La stratégie devra également permettre de s'attaquer aux défis environnementaux découlant d'une mauvaise gestion des déchets, de systèmes de traitement et de recyclage inadéquats, d'investissements insuffisants dans l'infrastructure logistique, la technologie et les mesures de productivité, ainsi que d'un manque d'expertise et de compétences techniques.
En outre, la stratégie comprendra des normes et des pratiques visant à atténuer la fausse compétitivité tout en s'attaquant aux problèmes de logistique et de pénurie de devises. Elle abordera également le rôle significatif des parcs industriels en tant que solutions aux défis liés à l'infrastructure industrielle auxquels sont confrontés les investisseurs potentiels.
Enfin, la stratégie abordera les réglementations commerciales nationales afin de préserver la santé publique, la sécurité et l'environnement, tout en tenant compte de l'accès aux marchés ainsi que des mécanismes de lutte contre les mesures non tarifaires au sein de la ZLECAf. Elle devra s'assurer que les capacités limitées de gestion des douanes et la fraude ne compromettent pas le fonctionnement efficace des règles d'origine négociées.

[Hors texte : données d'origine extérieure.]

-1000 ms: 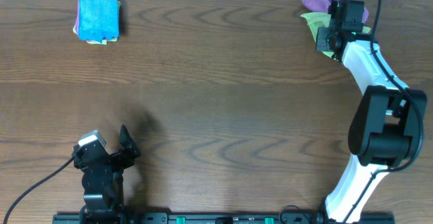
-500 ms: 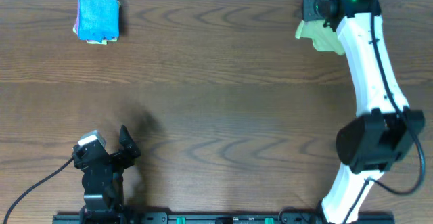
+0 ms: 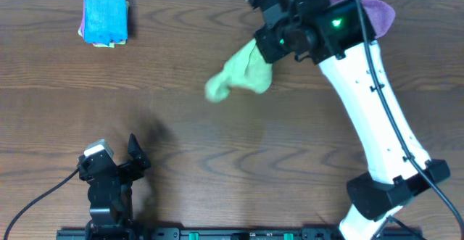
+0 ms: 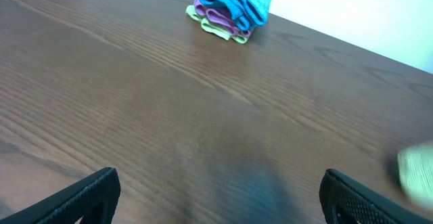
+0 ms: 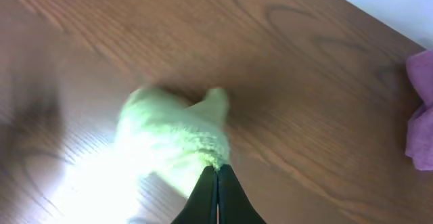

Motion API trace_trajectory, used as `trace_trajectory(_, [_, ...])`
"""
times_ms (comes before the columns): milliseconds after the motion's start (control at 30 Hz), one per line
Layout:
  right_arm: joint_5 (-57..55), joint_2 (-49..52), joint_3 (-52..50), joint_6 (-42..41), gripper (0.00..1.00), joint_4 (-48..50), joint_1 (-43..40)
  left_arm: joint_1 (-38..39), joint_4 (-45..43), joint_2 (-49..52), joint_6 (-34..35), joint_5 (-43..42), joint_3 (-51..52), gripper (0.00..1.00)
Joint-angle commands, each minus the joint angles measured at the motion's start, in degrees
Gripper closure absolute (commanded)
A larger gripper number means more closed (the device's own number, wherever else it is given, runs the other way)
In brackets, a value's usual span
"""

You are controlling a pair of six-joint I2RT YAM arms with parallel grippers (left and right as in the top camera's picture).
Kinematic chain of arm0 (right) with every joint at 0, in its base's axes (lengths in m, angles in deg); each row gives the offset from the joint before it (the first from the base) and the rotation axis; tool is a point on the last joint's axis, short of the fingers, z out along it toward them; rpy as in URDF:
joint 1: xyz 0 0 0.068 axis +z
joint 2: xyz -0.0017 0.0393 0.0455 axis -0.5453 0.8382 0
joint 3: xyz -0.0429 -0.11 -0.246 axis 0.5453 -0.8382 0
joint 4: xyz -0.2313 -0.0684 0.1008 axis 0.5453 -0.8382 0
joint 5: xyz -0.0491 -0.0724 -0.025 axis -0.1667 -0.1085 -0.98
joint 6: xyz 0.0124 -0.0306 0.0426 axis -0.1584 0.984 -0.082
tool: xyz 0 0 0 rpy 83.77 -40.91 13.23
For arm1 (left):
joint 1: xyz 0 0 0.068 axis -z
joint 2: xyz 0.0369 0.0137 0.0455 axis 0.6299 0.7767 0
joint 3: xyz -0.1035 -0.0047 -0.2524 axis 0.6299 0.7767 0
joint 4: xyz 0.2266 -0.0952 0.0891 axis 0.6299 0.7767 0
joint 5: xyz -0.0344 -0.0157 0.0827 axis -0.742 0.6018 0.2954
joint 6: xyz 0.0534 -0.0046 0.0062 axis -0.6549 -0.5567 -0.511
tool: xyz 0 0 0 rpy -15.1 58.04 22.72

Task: Fold the cloth
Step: 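Lift the green cloth with the right gripper and carry it to table center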

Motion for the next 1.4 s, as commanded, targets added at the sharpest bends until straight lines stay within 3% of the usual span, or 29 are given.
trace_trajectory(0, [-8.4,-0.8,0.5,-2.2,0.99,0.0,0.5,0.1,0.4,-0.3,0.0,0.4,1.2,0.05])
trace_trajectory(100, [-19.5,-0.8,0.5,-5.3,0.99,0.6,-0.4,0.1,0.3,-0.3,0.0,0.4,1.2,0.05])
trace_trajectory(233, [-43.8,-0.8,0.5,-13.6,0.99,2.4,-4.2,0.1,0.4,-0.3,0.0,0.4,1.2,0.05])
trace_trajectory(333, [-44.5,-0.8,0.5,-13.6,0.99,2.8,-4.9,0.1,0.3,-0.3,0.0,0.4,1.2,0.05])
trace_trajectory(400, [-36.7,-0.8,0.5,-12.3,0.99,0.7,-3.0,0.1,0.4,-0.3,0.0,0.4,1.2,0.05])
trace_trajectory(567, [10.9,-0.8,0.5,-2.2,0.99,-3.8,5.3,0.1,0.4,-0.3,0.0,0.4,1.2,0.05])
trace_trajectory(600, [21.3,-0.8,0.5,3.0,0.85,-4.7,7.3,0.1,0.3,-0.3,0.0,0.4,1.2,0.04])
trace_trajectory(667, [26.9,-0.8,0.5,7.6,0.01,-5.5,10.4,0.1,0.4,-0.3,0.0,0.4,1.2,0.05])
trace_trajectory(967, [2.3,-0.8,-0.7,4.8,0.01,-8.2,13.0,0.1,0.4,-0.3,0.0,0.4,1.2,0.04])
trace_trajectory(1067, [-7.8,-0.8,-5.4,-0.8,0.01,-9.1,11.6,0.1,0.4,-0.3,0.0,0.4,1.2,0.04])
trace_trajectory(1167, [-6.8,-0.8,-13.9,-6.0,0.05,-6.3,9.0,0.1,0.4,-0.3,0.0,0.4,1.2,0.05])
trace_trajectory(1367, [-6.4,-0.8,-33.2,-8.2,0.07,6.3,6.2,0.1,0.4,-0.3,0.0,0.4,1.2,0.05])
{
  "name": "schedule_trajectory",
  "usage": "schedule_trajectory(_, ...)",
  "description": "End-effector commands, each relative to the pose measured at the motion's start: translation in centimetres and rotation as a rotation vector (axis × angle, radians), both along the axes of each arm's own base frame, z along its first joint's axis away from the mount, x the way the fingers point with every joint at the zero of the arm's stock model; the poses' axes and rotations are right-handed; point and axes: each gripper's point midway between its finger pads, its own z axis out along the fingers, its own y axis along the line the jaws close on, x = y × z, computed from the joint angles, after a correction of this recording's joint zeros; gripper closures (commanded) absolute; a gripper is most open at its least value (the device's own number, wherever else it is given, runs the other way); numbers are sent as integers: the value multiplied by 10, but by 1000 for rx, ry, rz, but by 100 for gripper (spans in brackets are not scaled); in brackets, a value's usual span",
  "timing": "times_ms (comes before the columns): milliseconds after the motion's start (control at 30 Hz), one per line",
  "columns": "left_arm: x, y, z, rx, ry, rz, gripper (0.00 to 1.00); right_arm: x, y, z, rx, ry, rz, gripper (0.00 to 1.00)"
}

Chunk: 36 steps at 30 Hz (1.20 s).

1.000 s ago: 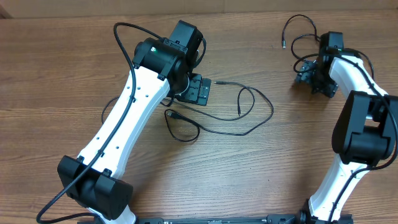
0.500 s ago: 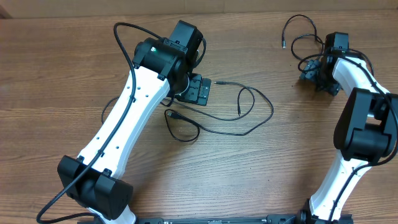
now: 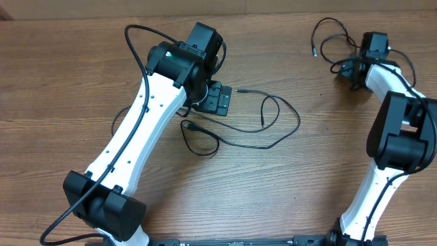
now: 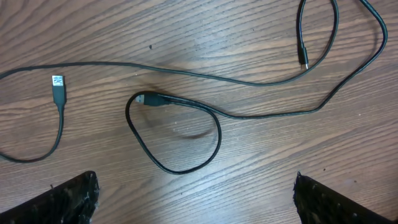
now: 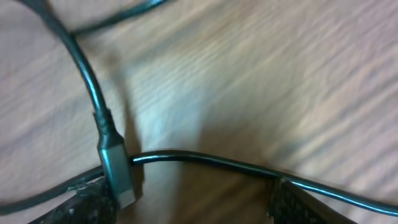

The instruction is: Untangle cables

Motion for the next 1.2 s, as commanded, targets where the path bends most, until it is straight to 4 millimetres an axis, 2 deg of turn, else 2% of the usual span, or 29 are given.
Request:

L'établissement de chaînes de valeur régionales dans le secteur du coton, des textiles et de l'habillement sur l'ensemble du continent africain constituera une réalisation historique pour l'Afrique et la mise en œuvre de la ZLECAf. Ce succès pourra inspirer d'autres chaînes de valeur régionales potentielles, notamment dans les secteurs de l'agroalimentaire, des produits pharmaceutiques, des minéraux essentiels et des batteries électriques de l'industrie automobile.